Input =
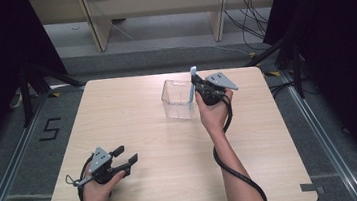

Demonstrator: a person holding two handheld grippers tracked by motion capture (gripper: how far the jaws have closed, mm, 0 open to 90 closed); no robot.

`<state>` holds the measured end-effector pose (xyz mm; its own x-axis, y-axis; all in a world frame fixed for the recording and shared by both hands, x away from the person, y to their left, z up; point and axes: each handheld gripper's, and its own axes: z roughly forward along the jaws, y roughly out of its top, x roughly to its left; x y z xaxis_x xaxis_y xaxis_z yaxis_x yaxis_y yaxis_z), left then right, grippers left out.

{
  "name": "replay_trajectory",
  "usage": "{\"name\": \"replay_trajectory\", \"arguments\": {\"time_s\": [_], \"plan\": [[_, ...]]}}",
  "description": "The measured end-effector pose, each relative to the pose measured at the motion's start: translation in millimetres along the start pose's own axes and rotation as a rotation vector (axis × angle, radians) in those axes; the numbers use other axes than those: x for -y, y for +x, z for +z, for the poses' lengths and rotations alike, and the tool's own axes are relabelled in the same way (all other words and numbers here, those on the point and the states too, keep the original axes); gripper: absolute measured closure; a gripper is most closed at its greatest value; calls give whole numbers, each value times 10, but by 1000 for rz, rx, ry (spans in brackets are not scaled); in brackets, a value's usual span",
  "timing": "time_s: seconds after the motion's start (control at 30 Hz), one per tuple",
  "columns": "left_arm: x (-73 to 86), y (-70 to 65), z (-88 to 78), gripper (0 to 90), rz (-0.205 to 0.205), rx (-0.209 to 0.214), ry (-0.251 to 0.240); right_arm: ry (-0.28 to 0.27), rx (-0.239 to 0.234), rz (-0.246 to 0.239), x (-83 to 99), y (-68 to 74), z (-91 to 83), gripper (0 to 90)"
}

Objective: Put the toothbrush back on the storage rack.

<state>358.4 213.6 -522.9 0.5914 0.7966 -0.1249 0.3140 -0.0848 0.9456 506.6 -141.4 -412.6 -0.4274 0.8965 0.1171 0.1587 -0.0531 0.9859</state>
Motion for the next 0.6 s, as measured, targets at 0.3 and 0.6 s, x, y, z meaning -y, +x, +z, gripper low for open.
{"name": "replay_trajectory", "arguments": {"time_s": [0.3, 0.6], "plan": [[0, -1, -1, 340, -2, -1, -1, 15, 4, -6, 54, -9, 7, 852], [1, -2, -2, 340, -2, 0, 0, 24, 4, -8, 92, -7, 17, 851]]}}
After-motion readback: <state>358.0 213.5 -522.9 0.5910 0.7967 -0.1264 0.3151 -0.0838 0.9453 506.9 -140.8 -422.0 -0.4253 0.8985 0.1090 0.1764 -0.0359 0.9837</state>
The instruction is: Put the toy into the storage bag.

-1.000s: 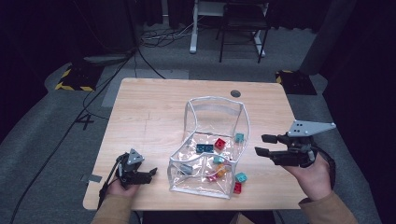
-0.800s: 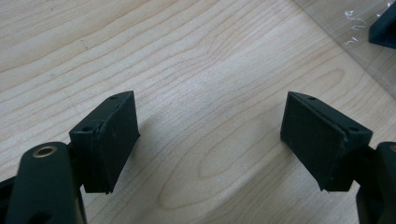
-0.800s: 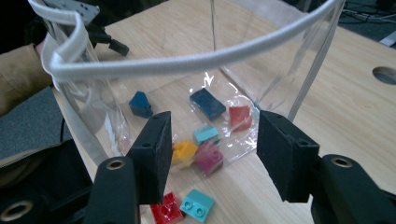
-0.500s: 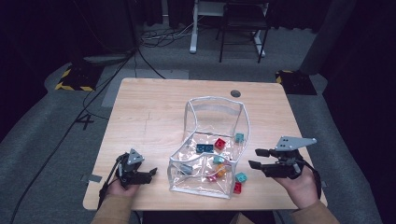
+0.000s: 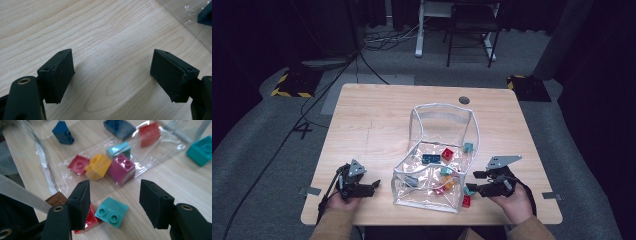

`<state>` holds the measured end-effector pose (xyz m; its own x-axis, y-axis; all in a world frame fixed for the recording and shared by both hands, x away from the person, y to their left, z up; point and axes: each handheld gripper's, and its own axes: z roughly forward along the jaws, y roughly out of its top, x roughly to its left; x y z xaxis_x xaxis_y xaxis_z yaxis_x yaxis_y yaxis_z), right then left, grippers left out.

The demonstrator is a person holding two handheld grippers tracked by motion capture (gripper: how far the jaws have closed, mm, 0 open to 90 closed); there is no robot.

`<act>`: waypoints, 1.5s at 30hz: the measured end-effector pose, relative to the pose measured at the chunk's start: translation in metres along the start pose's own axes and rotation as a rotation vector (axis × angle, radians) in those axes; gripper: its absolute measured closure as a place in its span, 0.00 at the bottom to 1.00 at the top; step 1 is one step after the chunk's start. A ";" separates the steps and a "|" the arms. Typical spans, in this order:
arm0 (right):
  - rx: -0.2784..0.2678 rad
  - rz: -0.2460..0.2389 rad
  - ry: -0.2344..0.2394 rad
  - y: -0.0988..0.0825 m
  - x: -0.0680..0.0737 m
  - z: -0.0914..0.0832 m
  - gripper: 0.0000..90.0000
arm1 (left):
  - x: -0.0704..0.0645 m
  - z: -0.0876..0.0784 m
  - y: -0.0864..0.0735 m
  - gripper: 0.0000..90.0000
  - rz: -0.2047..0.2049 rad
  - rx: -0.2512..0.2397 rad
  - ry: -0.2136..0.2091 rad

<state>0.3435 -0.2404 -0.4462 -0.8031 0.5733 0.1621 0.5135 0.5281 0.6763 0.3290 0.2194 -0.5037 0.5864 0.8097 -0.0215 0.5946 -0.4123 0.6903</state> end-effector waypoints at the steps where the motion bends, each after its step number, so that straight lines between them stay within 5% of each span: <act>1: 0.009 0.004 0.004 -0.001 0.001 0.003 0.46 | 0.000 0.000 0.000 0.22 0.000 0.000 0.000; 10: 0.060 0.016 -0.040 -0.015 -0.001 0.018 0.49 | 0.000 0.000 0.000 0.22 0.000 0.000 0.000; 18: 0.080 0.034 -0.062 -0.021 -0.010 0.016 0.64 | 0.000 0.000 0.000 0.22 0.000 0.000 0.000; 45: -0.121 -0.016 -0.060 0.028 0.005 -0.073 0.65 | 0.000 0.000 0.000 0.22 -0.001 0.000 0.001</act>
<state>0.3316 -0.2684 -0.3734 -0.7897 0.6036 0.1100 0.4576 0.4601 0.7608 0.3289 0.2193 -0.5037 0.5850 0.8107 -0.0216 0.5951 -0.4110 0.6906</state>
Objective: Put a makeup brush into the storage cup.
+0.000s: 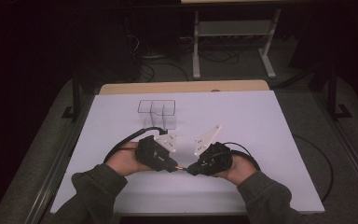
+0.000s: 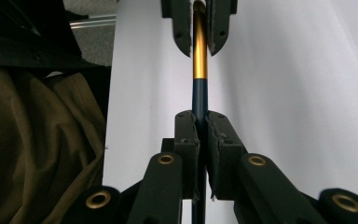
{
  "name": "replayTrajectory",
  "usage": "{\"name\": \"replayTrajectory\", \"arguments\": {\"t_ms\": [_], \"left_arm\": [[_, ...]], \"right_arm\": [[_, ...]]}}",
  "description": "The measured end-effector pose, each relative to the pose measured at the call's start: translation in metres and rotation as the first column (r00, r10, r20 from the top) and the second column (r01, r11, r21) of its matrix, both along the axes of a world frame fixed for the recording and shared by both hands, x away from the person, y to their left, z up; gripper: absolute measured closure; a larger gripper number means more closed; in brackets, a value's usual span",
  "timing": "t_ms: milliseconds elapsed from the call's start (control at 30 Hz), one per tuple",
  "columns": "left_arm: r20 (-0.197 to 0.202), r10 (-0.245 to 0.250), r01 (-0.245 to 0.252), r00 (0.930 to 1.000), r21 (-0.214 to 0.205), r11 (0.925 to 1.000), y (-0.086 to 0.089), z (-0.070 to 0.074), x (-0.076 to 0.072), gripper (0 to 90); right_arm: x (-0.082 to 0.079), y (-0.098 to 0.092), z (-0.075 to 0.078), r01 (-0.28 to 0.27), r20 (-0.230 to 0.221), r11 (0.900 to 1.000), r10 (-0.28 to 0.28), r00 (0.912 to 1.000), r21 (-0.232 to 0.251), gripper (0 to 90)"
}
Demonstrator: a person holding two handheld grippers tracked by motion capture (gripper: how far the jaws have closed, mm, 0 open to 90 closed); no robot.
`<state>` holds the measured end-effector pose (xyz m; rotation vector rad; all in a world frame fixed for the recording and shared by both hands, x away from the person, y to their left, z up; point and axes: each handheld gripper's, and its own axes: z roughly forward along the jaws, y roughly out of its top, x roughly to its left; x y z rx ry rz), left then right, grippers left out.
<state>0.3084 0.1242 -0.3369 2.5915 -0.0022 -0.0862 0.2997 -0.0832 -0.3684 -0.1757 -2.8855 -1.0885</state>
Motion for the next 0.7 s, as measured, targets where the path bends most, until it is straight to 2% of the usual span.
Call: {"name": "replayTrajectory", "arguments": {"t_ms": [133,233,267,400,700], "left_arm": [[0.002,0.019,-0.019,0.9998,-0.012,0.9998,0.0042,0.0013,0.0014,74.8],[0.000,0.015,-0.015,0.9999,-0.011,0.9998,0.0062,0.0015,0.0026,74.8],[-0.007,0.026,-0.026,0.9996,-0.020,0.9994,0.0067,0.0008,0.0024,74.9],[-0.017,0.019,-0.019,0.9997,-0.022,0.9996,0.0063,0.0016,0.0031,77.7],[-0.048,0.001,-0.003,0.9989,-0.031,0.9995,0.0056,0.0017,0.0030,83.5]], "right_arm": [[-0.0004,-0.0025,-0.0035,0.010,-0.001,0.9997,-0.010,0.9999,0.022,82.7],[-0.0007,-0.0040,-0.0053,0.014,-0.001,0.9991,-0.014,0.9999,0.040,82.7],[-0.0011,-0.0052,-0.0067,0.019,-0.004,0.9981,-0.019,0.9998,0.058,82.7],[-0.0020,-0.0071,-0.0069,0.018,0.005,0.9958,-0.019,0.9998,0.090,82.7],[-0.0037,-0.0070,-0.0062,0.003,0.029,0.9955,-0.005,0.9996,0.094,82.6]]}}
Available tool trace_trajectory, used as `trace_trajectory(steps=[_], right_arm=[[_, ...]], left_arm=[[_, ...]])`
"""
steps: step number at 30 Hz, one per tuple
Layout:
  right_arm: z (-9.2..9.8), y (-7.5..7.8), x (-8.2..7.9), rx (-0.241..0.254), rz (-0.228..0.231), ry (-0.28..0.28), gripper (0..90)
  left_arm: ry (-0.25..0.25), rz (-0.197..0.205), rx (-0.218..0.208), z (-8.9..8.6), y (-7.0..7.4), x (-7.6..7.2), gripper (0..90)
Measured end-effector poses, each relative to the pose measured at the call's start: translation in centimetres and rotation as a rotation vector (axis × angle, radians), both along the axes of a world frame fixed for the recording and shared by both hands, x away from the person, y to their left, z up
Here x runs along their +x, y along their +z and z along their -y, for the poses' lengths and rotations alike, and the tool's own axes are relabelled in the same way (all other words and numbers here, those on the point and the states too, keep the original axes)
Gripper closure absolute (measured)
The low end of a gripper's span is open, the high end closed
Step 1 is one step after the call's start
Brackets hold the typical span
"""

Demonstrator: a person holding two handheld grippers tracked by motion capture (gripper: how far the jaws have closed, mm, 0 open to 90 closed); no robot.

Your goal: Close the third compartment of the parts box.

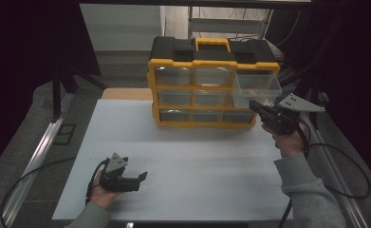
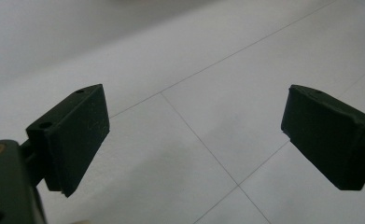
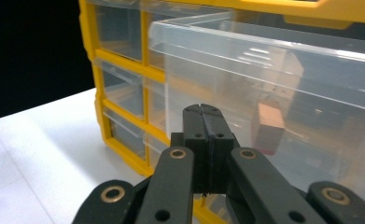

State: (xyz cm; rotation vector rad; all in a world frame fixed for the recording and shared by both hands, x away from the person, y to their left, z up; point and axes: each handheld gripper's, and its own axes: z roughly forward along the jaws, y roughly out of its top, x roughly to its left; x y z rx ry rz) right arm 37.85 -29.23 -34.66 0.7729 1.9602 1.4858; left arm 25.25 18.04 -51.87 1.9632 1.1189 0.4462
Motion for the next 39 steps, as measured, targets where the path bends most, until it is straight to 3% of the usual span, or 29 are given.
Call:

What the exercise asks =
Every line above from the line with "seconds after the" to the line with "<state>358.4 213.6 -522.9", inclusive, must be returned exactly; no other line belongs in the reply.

Task answer =
  "timing": "time_s: seconds after the motion's start (control at 30 Hz), one per tuple",
  "columns": "left_arm: x (-73 to 86), y (-70 to 65), z (-88 to 78), gripper (0 to 90), rz (-0.205 to 0.205), rx (-0.209 to 0.214), ry (-0.251 to 0.240); right_arm: ry (-0.28 to 0.27), rx (-0.239 to 0.234), rz (-0.246 to 0.239), x (-83 to 99), y (-68 to 74), z (-91 to 83), gripper (0 to 90)"
}

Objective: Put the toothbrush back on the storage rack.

<state>358.4 213.6 -522.9 0.5914 0.7966 -0.1249 0.3140 -0.0848 0.9456 506.6 -141.4 -412.6 -0.4274 0.8965 0.1171 0.1587 -0.0531 0.9859</state>

Nothing else belongs in the answer.